AIM OF THE TASK: Copy each line of the data that has "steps" in it.

COLLECTED MATERIAL:
__________

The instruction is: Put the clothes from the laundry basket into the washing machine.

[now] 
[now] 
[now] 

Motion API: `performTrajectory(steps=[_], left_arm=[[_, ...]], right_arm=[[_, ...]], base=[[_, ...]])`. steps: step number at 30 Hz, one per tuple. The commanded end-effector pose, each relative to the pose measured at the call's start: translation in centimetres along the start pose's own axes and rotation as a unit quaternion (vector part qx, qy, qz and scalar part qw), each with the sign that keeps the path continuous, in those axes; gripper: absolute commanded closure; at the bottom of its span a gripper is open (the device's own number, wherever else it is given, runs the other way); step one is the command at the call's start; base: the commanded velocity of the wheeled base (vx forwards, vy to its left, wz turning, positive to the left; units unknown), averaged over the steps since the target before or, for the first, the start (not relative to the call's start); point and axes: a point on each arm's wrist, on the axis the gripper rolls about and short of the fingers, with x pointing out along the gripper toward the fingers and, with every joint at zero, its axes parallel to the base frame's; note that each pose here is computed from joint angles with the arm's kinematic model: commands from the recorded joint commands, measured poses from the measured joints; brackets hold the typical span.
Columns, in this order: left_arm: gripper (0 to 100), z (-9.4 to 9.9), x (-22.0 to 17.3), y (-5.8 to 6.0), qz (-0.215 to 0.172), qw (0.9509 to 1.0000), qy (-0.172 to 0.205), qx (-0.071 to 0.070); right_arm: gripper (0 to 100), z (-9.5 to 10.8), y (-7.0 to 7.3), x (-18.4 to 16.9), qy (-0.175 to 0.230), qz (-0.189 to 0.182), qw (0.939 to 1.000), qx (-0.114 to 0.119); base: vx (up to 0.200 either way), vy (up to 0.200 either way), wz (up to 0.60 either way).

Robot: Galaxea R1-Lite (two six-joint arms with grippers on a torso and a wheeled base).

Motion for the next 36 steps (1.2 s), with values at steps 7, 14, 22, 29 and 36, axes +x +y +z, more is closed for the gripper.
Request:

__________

ANSWER BOX:
Motion API: `performTrajectory(steps=[_], left_arm=[[_, ...]], right_arm=[[_, ...]], base=[[_, ...]])`. steps: step number at 30 Hz, one per tuple. The commanded end-effector pose, each relative to the pose measured at the call's start: translation in centimetres along the start pose's own axes and rotation as a unit quaternion (vector part qx, qy, qz and scalar part qw), each with the sign that keeps the path continuous, in those axes; gripper: absolute commanded closure; at the bottom of its span a gripper is open (the device's own number, wherever else it is given, runs the other way); step one is the command at the call's start; base: the commanded velocity of the wheeled base (vx forwards, vy to its left, wz turning, positive to the left; units unknown), averaged over the steps since the target before or, for the first, the start (not relative to the call's start); point and axes: a point on each arm's wrist, on the axis the gripper rolls about and short of the fingers, with x pointing out along the gripper toward the fingers and, with every joint at zero, its axes parallel to the base frame's; note that each pose here is computed from joint angles with the arm's kinematic model: commands from the recorded joint commands, measured poses from the measured joints; brackets hold the typical span.
Motion for the next 36 steps (1.2 s), with values at steps 7, 14, 22, 29 and 36, axes +x +y +z, more is closed for the gripper.

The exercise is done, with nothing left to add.